◆ TASK: Look through the listing below, find every line with the string "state", and copy it.

◆ COLLECTED MATERIAL:

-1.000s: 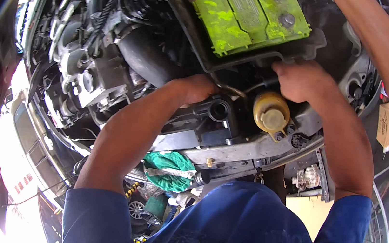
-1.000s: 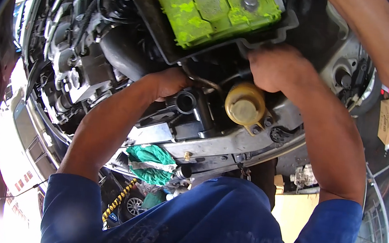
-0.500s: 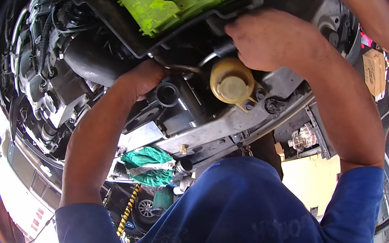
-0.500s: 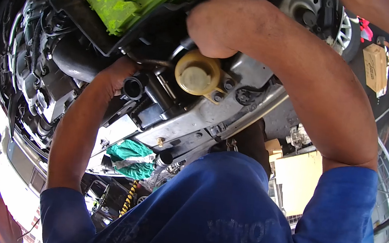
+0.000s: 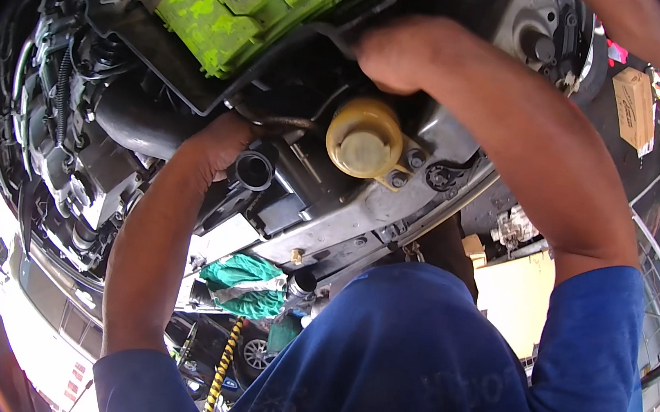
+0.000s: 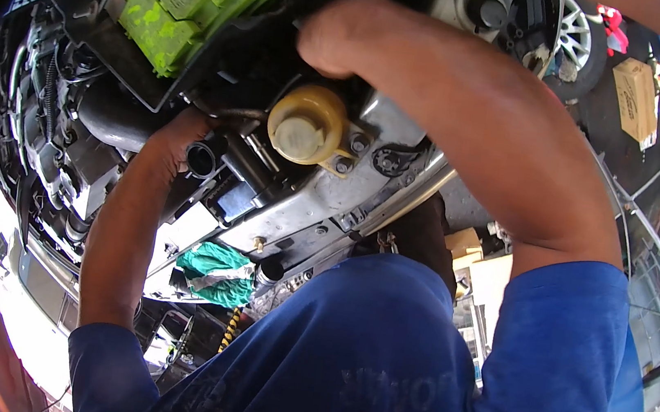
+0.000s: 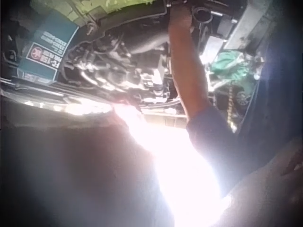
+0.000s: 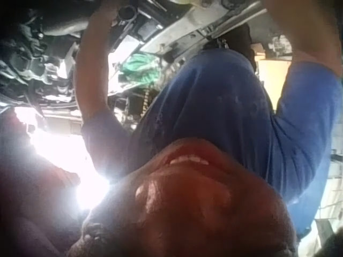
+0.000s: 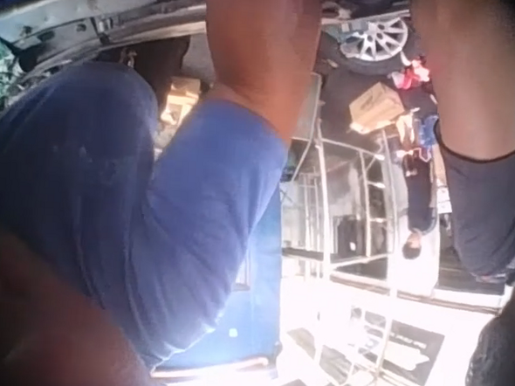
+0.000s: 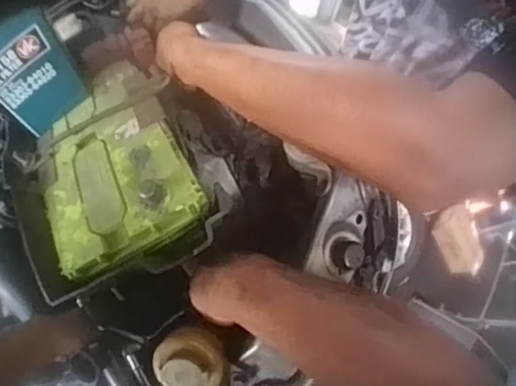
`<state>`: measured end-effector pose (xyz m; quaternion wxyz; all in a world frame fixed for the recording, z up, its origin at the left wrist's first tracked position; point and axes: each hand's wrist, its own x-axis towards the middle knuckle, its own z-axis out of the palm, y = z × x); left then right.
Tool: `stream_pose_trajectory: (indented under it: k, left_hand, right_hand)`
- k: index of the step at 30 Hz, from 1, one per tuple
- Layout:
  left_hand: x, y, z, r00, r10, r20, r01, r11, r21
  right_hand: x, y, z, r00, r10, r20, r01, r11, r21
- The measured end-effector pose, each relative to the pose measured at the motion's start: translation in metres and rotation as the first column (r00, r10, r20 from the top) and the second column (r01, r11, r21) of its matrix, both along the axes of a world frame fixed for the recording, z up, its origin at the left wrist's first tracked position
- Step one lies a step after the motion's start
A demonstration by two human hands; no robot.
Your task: Repairing a car engine, specifically working on hoses and the cooling system.
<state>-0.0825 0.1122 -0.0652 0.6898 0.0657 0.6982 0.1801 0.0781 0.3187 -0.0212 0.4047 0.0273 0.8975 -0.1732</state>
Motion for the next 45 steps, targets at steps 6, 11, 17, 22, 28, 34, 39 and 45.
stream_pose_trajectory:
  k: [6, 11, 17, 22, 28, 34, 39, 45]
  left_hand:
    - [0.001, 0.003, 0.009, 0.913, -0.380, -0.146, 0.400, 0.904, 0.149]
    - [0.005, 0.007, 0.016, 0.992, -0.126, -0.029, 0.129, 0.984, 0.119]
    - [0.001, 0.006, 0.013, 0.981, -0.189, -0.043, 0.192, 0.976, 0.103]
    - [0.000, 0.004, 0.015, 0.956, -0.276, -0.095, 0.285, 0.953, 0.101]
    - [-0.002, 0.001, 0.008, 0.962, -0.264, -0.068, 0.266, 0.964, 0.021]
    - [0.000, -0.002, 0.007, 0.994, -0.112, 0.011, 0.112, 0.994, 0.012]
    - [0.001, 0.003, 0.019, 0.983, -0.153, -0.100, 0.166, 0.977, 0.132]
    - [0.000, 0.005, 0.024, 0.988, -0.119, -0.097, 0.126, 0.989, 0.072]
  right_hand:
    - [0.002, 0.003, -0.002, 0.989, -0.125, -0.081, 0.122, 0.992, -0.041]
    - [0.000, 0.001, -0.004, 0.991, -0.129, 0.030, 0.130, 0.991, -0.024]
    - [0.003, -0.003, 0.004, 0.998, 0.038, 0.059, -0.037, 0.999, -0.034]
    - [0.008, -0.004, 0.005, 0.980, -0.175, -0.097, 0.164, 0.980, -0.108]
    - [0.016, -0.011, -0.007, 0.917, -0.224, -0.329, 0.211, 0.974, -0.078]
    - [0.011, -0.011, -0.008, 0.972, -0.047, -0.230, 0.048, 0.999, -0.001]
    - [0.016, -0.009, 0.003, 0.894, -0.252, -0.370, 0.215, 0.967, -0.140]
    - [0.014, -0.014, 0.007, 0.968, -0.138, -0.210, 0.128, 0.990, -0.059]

◆ RESPONSE:
`<state>`: measured end-effector pose (xyz m; quaternion wxyz; all in a world frame fixed for the recording, z up, its origin at the left wrist's first tracked position; point and axes: each hand's wrist, its own x-axis towards the middle knuckle, its own z-axis out of the palm, y = z × x); left then right.
<state>-0.0825 0.1122 -0.0652 0.6898 0.0657 0.6982 0.1801 0.0781 0.3187 -0.0212 0.4047 0.0273 0.8975 -0.1732</state>

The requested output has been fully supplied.